■ **THE PROBLEM**
In the listing below, pick out lines with "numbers".
—————
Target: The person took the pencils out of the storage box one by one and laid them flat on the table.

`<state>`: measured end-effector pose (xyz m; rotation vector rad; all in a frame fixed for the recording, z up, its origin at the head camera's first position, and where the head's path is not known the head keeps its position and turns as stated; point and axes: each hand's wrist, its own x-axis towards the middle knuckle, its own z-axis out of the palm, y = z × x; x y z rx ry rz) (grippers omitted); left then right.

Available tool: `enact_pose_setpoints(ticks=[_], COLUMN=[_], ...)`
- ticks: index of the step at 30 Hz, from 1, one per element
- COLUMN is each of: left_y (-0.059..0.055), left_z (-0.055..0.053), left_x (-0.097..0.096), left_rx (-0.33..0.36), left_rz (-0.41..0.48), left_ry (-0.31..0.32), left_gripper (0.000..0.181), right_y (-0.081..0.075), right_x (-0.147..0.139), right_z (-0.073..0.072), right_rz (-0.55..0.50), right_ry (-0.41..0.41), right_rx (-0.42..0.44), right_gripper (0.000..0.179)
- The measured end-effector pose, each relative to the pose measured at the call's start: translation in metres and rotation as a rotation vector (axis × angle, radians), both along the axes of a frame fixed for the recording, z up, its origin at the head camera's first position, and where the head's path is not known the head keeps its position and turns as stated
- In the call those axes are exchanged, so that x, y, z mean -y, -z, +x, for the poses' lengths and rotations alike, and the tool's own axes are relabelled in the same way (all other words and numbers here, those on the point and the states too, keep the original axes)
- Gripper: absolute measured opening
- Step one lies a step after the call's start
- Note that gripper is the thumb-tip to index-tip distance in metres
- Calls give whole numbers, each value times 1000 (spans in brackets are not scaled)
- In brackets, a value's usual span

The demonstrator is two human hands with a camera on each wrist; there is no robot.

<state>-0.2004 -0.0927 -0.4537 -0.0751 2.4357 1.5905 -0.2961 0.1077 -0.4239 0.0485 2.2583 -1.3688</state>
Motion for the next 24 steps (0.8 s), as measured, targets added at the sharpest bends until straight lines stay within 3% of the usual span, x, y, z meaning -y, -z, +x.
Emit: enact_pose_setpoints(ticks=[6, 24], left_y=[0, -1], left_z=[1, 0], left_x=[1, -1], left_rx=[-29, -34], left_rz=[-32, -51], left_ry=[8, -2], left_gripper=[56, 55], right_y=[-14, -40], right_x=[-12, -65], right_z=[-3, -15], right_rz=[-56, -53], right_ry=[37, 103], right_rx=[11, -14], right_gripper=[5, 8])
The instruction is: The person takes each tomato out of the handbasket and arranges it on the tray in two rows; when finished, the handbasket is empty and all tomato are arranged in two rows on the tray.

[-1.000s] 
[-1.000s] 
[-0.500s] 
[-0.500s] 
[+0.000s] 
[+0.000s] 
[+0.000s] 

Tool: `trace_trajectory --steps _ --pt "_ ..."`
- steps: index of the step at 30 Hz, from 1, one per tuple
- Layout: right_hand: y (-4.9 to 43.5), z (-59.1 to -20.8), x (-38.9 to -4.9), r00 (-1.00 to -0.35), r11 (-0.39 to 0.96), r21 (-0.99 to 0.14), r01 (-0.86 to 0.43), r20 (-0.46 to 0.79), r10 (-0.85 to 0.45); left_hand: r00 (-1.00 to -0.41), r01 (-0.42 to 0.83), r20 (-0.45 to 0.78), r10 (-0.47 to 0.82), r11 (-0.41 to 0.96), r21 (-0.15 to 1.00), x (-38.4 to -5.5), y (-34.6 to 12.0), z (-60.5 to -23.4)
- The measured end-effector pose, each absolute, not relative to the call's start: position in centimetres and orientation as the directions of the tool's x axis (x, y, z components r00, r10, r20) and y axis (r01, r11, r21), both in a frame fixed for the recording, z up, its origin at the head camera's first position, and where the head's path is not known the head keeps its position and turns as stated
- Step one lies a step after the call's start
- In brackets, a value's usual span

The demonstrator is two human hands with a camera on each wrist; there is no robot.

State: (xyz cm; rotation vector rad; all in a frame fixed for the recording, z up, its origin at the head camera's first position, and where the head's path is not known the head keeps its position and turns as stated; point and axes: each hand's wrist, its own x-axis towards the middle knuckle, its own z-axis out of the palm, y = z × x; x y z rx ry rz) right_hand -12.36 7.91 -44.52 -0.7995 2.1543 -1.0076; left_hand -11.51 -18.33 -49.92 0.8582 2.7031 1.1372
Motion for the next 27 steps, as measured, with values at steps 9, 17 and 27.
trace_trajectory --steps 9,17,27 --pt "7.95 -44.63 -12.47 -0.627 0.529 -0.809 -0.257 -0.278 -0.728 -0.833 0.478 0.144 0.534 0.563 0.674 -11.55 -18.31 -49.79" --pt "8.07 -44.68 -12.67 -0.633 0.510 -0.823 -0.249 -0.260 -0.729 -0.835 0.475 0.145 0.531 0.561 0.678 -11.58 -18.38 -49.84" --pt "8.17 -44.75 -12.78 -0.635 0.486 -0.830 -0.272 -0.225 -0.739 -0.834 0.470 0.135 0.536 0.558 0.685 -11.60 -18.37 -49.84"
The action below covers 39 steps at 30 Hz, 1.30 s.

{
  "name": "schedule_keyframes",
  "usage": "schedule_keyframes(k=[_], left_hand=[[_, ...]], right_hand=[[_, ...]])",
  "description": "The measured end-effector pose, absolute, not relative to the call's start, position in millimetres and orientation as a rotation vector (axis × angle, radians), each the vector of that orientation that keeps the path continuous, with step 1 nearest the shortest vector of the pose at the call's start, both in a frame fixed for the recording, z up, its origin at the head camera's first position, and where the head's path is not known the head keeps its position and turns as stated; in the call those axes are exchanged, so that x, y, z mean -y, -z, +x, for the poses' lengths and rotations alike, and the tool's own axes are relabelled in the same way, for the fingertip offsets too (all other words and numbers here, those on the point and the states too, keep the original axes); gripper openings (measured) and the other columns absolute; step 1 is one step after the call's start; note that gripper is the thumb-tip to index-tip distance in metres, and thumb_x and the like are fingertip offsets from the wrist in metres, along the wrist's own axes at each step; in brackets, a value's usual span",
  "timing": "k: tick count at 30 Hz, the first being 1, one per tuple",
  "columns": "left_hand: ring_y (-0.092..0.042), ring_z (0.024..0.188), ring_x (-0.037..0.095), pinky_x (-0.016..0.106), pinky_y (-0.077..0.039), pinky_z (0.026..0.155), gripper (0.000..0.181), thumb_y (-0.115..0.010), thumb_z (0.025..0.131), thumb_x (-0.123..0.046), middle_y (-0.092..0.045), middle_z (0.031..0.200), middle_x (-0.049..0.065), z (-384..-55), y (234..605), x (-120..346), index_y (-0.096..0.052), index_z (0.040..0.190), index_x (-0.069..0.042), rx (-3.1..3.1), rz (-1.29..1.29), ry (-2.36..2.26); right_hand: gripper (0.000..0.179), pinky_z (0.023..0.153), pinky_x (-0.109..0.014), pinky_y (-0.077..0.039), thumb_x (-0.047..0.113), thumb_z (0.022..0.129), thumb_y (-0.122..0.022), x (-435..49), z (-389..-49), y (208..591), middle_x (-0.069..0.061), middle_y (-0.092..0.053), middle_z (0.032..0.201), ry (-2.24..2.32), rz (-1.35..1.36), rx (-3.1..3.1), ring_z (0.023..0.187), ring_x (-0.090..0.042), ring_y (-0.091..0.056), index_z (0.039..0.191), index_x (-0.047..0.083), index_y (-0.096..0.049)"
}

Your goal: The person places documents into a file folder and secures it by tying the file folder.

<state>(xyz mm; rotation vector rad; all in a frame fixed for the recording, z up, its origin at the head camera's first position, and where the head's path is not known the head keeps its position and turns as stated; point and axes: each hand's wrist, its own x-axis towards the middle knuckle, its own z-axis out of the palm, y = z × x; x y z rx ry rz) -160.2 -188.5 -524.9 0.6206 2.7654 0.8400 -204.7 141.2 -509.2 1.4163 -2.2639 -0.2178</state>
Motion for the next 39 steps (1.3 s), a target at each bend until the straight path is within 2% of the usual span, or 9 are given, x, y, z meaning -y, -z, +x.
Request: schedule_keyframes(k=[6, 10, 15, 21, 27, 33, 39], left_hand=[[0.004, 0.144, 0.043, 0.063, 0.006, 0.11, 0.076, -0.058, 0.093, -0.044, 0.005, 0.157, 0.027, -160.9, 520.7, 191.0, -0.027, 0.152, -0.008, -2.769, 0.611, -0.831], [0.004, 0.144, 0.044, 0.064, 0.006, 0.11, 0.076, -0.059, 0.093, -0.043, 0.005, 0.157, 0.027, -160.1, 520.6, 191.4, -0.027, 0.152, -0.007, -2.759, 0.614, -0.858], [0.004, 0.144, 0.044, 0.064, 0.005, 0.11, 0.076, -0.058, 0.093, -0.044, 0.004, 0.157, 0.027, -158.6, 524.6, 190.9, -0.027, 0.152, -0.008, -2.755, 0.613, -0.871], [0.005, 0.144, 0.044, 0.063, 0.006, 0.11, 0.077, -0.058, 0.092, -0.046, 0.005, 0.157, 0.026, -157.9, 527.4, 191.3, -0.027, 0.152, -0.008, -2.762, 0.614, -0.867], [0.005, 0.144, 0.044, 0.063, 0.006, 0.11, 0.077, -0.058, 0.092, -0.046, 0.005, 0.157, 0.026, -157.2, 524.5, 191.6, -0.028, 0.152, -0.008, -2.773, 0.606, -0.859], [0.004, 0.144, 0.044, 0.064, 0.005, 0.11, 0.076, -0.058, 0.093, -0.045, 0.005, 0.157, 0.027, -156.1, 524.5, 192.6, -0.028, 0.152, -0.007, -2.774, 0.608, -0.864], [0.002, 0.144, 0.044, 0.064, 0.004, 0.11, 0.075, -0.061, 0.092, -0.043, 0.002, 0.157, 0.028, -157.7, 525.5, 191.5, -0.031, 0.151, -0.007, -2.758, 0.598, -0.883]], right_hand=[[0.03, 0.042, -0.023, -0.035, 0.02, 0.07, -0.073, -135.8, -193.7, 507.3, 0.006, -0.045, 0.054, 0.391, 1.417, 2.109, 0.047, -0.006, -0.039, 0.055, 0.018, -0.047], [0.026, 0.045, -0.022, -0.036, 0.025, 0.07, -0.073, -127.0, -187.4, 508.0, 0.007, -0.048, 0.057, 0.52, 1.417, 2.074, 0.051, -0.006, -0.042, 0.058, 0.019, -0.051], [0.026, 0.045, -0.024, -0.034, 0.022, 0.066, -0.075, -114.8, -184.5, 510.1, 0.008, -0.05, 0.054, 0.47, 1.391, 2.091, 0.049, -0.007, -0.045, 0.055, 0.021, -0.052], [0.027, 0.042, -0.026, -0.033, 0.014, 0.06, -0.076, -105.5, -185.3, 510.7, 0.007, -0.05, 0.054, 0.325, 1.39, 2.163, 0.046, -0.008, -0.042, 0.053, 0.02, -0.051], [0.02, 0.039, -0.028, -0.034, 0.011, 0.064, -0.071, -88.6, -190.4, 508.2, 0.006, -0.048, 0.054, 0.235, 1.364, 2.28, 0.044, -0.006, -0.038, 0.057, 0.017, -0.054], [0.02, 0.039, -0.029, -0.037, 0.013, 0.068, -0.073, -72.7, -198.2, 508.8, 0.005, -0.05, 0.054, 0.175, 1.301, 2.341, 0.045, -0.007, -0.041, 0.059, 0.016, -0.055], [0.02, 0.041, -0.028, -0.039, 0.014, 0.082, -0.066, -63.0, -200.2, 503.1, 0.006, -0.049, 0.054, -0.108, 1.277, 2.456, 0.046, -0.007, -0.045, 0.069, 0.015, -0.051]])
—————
■ **TASK SOLUTION**
- In the call those axes are exchanged, so that x, y, z mean -y, -z, +x, for the poses' lengths and rotations alike, and the tool's own axes are relabelled in the same way (all other words and numbers here, those on the point and the states too, keep the original axes)
- Calls give whole numbers, each value times 1000 (spans in brackets are not scaled)
  "description": "The measured end-effector pose, absolute, not relative to the call's start, position in millimetres and orientation as a rotation vector (axis × angle, radians), each the vector of that orientation that keeps the path continuous, with step 1 nearest the shortest vector of the pose at the call's start, both in a frame fixed for the recording, z up, its origin at the head camera's first position, and where the head's path is not known the head keeps its position and turns as stated; in the call those axes are exchanged, so that x, y, z mean -y, -z, +x, for the poses' lengths and rotations alike, and the tool's own axes are relabelled in the same way, for the fingertip offsets too (all other words and numbers here, those on the point and the states too, keep the original axes); gripper openings (measured) and the other columns absolute; step 1 is one step after the call's start; note that gripper is the thumb-tip to index-tip distance in metres, and thumb_x and the like are fingertip offsets from the wrist in metres, along the wrist's own axes at each step; in brackets, a value's usual span",

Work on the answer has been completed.